# [WHAT TO WORK ON]
For the data below, restate word for word only the lines from the line containing "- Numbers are" through the line containing "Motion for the", both ends included.

# [DATASET SECTION]

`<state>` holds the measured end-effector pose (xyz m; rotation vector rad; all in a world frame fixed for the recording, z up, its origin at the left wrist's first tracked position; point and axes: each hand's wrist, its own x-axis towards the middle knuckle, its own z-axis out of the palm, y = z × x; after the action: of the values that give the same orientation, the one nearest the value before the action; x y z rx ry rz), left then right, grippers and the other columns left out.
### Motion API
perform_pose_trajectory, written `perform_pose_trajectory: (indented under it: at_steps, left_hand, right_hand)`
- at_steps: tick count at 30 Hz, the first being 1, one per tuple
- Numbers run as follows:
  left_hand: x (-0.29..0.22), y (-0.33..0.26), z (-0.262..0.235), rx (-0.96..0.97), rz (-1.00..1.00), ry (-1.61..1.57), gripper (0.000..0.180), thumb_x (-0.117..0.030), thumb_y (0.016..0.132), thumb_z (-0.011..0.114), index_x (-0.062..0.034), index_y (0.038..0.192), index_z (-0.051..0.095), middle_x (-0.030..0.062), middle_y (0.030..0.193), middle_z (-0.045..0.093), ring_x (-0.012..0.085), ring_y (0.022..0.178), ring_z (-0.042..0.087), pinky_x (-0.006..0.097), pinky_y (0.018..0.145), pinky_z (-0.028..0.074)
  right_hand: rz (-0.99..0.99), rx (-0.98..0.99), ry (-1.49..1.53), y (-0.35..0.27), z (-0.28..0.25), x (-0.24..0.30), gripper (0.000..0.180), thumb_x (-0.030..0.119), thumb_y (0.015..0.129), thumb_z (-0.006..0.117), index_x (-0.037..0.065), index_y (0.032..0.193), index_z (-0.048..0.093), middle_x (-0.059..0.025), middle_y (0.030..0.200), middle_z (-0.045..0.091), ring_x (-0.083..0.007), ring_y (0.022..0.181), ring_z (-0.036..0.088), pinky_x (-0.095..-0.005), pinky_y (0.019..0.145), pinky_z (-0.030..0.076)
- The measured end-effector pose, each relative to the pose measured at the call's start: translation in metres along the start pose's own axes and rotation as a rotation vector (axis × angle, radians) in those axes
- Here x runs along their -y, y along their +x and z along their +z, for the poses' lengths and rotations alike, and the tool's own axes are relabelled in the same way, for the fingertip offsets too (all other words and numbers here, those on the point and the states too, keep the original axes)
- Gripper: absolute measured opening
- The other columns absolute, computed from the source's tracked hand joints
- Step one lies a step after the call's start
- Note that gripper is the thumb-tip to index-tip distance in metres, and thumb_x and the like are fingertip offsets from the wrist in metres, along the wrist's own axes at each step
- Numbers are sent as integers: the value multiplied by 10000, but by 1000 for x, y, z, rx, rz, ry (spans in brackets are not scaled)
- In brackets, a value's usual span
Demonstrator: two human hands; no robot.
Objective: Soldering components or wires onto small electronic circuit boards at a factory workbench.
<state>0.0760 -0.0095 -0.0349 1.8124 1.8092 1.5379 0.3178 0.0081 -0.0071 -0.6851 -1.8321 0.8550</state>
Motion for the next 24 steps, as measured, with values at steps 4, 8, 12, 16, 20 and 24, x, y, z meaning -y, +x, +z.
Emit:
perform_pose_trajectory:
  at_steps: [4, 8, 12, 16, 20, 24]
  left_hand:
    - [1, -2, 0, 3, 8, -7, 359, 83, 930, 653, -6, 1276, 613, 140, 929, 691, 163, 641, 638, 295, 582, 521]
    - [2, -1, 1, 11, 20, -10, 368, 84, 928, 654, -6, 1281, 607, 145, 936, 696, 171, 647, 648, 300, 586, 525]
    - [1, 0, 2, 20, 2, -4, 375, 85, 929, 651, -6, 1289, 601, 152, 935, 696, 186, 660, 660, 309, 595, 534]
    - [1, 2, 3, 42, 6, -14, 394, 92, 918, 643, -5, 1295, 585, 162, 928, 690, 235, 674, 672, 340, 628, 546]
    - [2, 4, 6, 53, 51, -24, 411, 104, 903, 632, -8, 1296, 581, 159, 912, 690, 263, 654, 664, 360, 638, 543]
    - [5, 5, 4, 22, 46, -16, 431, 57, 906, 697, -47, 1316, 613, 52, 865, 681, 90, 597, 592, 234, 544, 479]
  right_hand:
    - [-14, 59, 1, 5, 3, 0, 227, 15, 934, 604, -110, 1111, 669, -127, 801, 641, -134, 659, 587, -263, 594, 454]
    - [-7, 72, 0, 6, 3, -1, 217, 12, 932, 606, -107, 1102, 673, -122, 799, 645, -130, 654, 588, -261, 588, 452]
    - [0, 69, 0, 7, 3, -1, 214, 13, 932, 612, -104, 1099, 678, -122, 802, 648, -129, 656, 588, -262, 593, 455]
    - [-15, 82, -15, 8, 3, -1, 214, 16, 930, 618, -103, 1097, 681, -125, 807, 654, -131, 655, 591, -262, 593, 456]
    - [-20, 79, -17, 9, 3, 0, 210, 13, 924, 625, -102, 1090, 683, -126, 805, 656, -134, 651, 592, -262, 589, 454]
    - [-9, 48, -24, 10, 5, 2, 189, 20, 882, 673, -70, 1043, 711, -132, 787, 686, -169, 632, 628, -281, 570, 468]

# [RESULT OF THE TASK]
- Numbers are sent as integers: the value multiplied by 10000, but by 1000 for x, y, z, rx, rz, ry (spans in brackets are not scaled)
- In brackets, a value's usual span
Demonstrator: two human hands; no robot.
Objective: Soldering components or wires onto small electronic circuit boards at a factory workbench.
<state>0.0760 -0.0095 -0.0349 1.8124 1.8092 1.5379 0.3178 0.0081 -0.0071 -0.6851 -1.8321 0.8550</state>
Motion for the next 24 steps, as measured, with values at steps 4, 8, 12, 16, 20 and 24, x, y, z meaning -y, +x, +z.

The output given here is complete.